About this task:
In the material below, find the line containing "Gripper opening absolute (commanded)" and the line containing "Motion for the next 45", then reproduce exactly both of them and every line between, and nothing else.

Supplied data:
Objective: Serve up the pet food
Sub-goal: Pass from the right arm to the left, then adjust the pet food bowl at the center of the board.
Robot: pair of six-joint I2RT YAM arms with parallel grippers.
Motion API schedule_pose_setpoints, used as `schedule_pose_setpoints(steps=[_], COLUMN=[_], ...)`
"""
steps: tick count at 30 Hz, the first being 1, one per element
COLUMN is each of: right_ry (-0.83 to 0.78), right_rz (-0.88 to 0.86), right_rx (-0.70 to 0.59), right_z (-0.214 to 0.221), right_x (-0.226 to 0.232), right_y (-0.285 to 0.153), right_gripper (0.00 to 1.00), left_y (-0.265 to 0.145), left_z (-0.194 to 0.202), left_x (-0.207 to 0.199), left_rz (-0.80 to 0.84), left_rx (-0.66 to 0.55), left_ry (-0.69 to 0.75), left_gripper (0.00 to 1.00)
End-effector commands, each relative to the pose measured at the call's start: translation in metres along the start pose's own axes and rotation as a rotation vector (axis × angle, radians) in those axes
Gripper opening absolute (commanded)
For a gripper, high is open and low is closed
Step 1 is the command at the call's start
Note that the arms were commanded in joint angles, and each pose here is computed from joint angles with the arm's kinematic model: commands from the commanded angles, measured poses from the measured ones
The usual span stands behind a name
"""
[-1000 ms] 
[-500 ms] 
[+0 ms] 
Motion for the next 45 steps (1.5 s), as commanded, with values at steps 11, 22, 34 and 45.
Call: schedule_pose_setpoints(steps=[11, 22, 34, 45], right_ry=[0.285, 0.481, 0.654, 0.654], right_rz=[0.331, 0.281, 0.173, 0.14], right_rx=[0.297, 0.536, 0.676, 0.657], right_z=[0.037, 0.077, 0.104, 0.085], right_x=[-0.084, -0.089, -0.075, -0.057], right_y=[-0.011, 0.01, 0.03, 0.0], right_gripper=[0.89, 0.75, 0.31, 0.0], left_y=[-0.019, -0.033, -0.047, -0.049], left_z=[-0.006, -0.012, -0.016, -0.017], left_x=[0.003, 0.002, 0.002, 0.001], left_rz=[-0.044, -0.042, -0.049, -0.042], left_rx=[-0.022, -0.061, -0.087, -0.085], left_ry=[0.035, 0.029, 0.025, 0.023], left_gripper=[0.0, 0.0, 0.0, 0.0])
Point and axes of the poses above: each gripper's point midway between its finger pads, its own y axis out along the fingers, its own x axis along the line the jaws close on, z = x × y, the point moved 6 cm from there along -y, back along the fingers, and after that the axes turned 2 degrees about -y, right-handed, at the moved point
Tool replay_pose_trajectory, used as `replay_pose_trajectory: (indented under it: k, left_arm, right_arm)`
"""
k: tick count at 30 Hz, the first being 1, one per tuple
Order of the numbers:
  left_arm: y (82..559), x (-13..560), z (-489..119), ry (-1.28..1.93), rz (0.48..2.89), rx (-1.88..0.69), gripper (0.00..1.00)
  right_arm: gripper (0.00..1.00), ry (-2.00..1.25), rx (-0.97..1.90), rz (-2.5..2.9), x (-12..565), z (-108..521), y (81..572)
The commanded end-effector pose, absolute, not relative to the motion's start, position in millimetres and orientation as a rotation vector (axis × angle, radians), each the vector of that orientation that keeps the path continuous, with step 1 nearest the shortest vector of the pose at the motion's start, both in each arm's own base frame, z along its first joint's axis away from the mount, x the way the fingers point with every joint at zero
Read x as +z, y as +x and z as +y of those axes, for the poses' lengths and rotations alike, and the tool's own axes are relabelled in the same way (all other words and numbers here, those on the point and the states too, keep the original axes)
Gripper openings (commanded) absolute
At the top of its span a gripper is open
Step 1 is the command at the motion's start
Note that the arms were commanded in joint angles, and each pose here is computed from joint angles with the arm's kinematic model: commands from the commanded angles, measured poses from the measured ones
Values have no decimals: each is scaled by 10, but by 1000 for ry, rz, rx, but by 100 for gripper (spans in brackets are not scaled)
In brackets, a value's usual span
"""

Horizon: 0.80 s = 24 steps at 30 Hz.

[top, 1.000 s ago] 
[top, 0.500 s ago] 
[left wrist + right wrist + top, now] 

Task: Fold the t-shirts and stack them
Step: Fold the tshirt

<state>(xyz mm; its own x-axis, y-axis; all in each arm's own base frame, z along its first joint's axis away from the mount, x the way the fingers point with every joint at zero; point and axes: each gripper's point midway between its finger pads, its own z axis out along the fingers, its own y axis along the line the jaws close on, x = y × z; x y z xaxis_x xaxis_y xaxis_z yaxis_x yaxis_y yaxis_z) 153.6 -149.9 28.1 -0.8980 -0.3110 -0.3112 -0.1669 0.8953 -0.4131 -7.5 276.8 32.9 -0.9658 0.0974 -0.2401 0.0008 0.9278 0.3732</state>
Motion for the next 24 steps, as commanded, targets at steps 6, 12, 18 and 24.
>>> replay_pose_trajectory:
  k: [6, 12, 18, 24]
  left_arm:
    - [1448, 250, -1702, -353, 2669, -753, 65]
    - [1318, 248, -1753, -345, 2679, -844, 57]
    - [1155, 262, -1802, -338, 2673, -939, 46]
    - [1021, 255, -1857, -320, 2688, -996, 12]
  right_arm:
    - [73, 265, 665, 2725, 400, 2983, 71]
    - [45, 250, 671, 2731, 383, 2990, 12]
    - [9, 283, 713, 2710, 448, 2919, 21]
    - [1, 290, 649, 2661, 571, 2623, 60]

Reply to the exercise:
Gripper opening absolute (commanded)
For a gripper, high is open and low is closed
Step 1 is the command at the call's start
Note that the arms were commanded in joint angles, and each pose here is computed from joint angles with the arm's kinematic model: commands from the commanded angles, measured poses from the measured ones
The usual span stands behind a name
"""
[-1000 ms] 
[-500 ms] 
[+0 ms] 
Motion for the next 45 steps (1.5 s), as commanded, with values at steps 11, 22, 34 and 45.

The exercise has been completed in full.